U.S. officials were blindsided by Saudi Arabia’s decision to sever ties with Qatar, current and former U.S. officials told Reuters.
A senior administration official said Washington had no indication at the Riyadh summit that the move was about to happen but on Tuesday morning Trump directly waded into the dispute by praising the Arab powers’ decisions against Qatar.
Saudi Arabia and the UAE have mainly portrayed the move as a step to combat what they call Qatar's funding for terrorists.
"We want a black-and-white approach to terrorist financing," said Gargash from the UAE Foreign Ministry.
"We know the ABCs of dealing with terrorism. One of these ABCs is: You never feed the crocodiles."
Trump's tweets suggested he agreed with that view: "During my recent trip to the Middle East I stated that there can no longer be funding of Radical Ideology.
Leaders pointed to Qatar - look!" the president wrote.

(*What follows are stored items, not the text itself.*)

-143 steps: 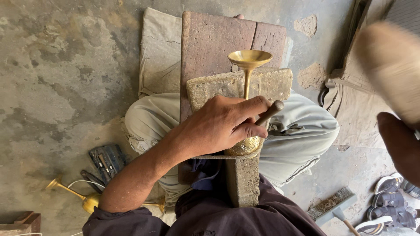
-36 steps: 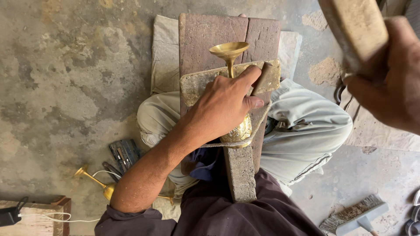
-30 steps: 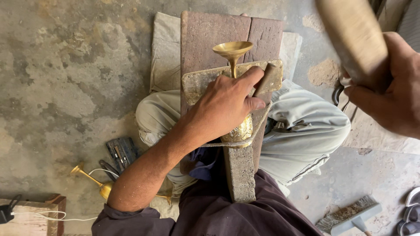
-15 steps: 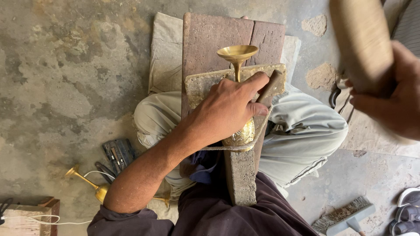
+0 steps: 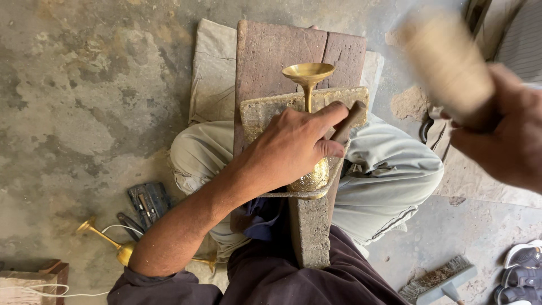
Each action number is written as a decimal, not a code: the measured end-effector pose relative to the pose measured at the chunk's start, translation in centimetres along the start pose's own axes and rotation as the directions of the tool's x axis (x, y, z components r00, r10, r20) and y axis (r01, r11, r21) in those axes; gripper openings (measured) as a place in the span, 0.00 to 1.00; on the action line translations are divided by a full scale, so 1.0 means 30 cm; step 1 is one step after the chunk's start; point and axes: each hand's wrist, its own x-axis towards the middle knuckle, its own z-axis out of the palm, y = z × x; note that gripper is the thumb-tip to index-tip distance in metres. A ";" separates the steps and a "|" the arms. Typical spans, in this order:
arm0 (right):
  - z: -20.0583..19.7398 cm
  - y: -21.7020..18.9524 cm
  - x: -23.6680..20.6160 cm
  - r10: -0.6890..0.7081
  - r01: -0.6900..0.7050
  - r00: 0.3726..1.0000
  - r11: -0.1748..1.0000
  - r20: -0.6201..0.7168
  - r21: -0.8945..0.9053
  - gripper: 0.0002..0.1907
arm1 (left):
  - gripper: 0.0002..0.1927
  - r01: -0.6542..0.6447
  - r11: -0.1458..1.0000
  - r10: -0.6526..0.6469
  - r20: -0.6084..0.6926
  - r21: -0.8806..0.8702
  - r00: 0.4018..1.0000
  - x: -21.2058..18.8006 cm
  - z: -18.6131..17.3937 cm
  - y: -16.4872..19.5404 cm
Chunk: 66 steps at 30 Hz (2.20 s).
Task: The person sits on the floor and shapes a brass goblet-like object held against a stone block, holding a punch to the metal and striking it with a wooden mallet. They reposition the punch and rotate the piece between strikes while continuing to hammer.
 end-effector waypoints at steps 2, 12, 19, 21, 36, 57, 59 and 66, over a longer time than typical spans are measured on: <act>-0.011 -0.013 0.004 0.003 0.000 1.000 0.992 0.024 -0.126 0.32 | 0.22 0.064 0.998 -0.064 0.035 0.005 0.997 0.001 0.001 -0.003; -0.012 -0.035 0.009 0.045 -0.046 0.999 0.998 0.006 0.052 0.32 | 0.22 0.085 0.996 -0.084 0.062 -0.015 0.995 -0.004 0.012 -0.018; -0.019 -0.060 0.005 0.059 -0.060 0.998 0.991 -0.009 -0.121 0.29 | 0.22 0.089 0.996 -0.087 0.092 -0.011 0.992 0.005 0.018 -0.033; -0.019 -0.063 0.005 -0.049 0.083 0.996 0.866 0.080 -0.493 0.29 | 0.21 0.083 0.995 -0.078 0.091 -0.050 0.993 -0.001 0.016 -0.036; -0.007 -0.103 -0.004 0.143 -0.118 0.985 0.964 -0.092 0.239 0.34 | 0.18 -0.037 0.997 0.039 0.037 -0.066 0.999 -0.013 0.008 -0.053; -0.026 -0.070 -0.038 -0.017 0.095 0.990 0.811 0.139 -0.577 0.35 | 0.16 -0.014 0.992 0.028 0.107 -0.124 0.994 -0.019 -0.012 -0.061; -0.027 -0.069 -0.042 0.084 -0.081 0.996 0.987 0.014 -0.139 0.35 | 0.15 -0.015 0.991 0.029 0.109 -0.132 0.994 -0.025 -0.017 -0.061; -0.015 -0.099 -0.057 0.134 -0.123 0.989 0.983 -0.068 0.139 0.34 | 0.15 -0.002 0.988 0.022 0.122 -0.157 0.992 -0.025 -0.020 -0.067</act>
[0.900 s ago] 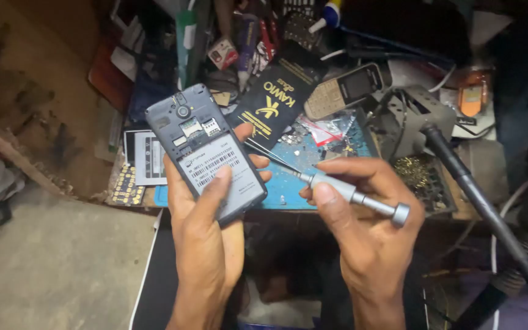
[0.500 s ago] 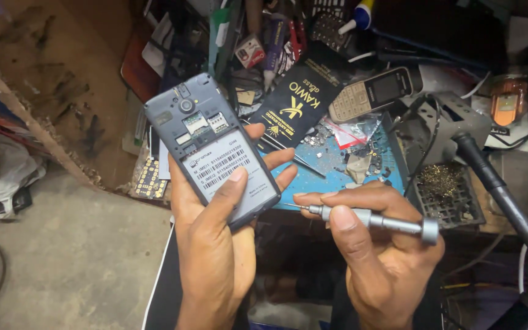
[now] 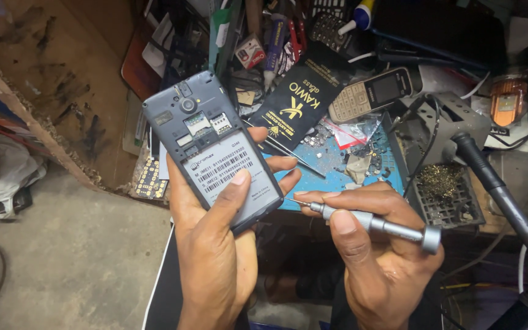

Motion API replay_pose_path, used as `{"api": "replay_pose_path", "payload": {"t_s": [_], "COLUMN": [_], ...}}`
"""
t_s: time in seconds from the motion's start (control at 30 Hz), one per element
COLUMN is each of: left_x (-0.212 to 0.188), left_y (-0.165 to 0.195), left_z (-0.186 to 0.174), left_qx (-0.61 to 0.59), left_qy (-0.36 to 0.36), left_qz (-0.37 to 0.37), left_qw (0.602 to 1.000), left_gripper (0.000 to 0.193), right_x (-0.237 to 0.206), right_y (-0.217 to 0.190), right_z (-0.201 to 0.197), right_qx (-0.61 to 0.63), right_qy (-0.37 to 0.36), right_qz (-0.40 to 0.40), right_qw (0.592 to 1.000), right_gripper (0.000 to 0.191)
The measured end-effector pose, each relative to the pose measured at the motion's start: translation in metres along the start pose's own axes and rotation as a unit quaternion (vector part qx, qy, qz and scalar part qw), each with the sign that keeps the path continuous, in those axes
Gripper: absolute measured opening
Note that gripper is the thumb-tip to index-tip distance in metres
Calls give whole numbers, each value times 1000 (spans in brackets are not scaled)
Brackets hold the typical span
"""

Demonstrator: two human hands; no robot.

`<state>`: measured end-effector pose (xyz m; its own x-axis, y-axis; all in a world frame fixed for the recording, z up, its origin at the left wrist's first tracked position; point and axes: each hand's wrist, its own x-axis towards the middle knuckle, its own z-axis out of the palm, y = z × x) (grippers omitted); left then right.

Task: The person uses a precision screwdriver to unscrew and pry open a smartphone, removing the back cover and internal components. They work over a cluttered repair bench, lifting out the battery and main board and setting parts on the work surface.

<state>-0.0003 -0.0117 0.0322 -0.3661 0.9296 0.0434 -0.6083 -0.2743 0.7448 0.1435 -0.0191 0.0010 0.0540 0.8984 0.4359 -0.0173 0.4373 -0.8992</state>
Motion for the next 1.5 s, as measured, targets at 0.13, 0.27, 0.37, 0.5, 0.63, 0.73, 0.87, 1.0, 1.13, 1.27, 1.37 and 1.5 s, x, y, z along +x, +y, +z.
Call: {"api": "replay_pose_path", "payload": {"t_s": [0.13,0.27,0.37,0.5,0.63,0.73,0.87,1.0,1.13,1.27,1.37,1.5], "left_x": [0,0,-1,-1,-1,-3,-5,-6,-7,-8,-10,-10], "left_y": [-1,-1,-1,-2,-3,-6,-12,-18,-21,-26,-31,-36], "left_z": [0,-1,-1,-1,-1,0,2,2,1,1,1,-1], "left_qx": [-2,-3,-6,-6,6,16,23,36,34,39,40,53], "left_qy": [0,-1,-2,-1,5,8,11,19,34,41,40,46], "left_qz": [0,1,2,2,3,1,-2,10,9,-6,-6,0], "left_qw": [1000,1000,1000,1000,1000,1000,1000,999,999,998,998,998], "left_gripper": [57,57,58,59,60,61,60,60,58,52,50,52], "right_x": [-1,-2,-3,-1,5,6,8,9,5,3,0,-1], "right_y": [1,3,3,-2,-8,-11,-9,-10,-8,-5,-3,-1], "right_z": [-1,0,0,0,1,5,11,10,15,17,16,11], "right_qx": [7,25,9,-17,-94,-99,-34,-87,-40,-60,-99,-117], "right_qy": [-5,-12,-11,-11,-18,14,68,70,74,86,80,48], "right_qz": [-1,-11,-15,4,8,33,40,20,30,55,36,58], "right_qw": [1000,1000,1000,1000,995,994,996,994,996,993,991,990], "right_gripper": [13,14,13,12,10,19,53,66,55,45,42,39]}}
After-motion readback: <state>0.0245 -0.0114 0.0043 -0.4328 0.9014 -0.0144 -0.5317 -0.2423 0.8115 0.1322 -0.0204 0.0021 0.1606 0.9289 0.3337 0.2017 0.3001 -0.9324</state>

The Pentagon, however, mindful of the U.S. military base in Qatar, renewed its praise for Doha after Trump’s intervention -- showing again how U.S. officials are walking a tightrope as Trump’s tweets raise questions about existing policy and the scripted talking points used to explain it.
Reports that Qatari officials paid hundreds of millions of dollars to Iran-backed groups in an April deal to free 26 of its citizens kidnapped in Iraq last year has also been an irritant in relations between Saudi Arabia and the UAE.
Qatar denies trying to pay ransom money to secure the release of the hostages, although foreign minister al-Thani said it sent money "to support the authorities in the release of Qatari abductees".